March 26, Sunday—Redwood Creek Day Hike.  Masses of Giant Purple Wakerobin (Trilliumkurabayashii ) should be waiting for us about `1.5 miles up the Redwood Creek Trail in Redwood National Park. (Trailhead at the bottom of Bald Hills Rd. just north of Orick.)  The yellow variant of this deep red trillium occurs here, providing fodder for speculation on trillium taxonomy. The riparian and forest edge vegetation will provide early spring fun:  Hazelnut in full bloom, several gooseberries, Skunk Cabbage, and possibly early clues of the rare Seaside Bittercress (Cardamine angulata).  Meet at 8:30 a.m. at Pacific Union School (3001 Janes Rd., Arcata) or arrange another place.  Dress for the weather; bring lunch and water.  Return late afternoon.  It helps to know you are coming:  Carol 707-822-2015.

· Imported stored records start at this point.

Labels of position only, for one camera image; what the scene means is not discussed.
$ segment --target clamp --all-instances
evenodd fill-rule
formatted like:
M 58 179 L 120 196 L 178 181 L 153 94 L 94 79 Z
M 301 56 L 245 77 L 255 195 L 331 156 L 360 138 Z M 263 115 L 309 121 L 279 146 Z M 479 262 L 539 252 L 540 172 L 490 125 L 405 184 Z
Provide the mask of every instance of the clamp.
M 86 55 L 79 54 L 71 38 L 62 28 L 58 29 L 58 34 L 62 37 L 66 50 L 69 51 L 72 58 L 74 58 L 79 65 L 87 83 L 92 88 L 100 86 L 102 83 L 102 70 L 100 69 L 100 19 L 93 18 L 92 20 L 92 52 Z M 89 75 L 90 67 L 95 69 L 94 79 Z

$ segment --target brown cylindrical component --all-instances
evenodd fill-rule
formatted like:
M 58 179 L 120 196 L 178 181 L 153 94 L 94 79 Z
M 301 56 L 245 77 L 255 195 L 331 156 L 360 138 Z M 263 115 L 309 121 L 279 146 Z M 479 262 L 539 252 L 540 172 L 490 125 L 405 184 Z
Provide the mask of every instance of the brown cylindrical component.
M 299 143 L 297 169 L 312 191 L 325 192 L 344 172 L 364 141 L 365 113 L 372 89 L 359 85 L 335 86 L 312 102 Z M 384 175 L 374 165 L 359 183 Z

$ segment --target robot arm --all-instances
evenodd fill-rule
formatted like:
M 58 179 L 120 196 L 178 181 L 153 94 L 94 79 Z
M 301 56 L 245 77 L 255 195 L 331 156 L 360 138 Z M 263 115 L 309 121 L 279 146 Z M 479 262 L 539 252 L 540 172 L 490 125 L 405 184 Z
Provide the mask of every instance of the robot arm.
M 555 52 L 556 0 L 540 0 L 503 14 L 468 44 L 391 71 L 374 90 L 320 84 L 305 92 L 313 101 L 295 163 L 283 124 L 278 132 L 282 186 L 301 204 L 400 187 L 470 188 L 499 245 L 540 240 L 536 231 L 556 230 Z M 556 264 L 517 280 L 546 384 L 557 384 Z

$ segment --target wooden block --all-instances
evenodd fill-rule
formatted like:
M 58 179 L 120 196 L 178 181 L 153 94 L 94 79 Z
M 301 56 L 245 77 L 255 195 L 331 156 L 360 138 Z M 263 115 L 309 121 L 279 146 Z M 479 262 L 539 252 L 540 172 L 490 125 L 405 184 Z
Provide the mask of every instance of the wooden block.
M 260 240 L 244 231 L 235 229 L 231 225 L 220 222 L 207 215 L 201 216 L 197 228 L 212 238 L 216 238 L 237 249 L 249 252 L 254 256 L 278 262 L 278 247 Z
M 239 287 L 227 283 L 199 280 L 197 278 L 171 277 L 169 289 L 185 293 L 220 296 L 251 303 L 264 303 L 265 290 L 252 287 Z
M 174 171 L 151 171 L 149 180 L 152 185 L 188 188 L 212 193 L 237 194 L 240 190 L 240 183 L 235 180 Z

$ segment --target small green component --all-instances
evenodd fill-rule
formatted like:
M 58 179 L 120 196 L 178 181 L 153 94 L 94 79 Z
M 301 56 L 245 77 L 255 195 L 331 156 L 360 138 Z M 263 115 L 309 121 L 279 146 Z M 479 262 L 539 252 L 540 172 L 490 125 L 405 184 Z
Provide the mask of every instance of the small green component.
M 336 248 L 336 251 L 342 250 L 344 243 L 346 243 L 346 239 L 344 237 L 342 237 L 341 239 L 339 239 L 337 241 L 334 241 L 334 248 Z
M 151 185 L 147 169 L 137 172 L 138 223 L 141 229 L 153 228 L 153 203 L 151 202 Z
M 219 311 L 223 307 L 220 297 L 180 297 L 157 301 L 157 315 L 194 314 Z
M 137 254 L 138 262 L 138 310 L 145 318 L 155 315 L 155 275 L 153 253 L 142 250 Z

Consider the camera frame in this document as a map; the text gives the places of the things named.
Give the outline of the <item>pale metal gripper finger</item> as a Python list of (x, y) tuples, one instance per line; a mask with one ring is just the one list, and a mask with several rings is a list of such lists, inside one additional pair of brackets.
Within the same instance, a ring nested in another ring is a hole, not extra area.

Spring Flowers, Early and Petite

The calendar doesn’t say February is spring, but some of our native plants do.  In our coastal dunes a sunny day can warm the sand surface, encouraging plant growth there. Some small, annual species live entirely within a few inches of that surface.  Here are three of these tiny species that were blooming in February, 2016, at Lanphere Dunes.

Little Spring Beauty (Claytonia exigua), related to Miner’s Lettuce (Claytonia perfoliata), can self-pollinate if no insect is out and about to do the job.  It is in a hurry to produce seeds before sand moisture is gone.  Its glaucous, gray foliage is distinctive.

Red-stemmed Miner’s Lettuce (Claytonia rubra)can grow along with the Little Spring Beauty.  Plants with leaf shape and color intermediate between these two are easily found.  Familiar Miner’s Lettuce, with individuals tiny to large depending on the soil fertility or moisture, grows in the dunes too.  I enjoy these ephemeral, cute plants even though they shake my taxonomic confidence every spring.

Red Maids (Calandrinia menziesii) is a widespread, common species which grows much larger in other soils. We learned this plant as Calandrinia ciliata, but a conscientious botanist has used genetic tools to discover that “our” Red Maids in western North America is actually distinct from the one in Central and South America, which kept the name C. ciliata.  Gratefully, we still call it Red Maids.  Annuals such as the Claytonia and Red Maids have nutritious seeds that the Native Americans gathered and ate.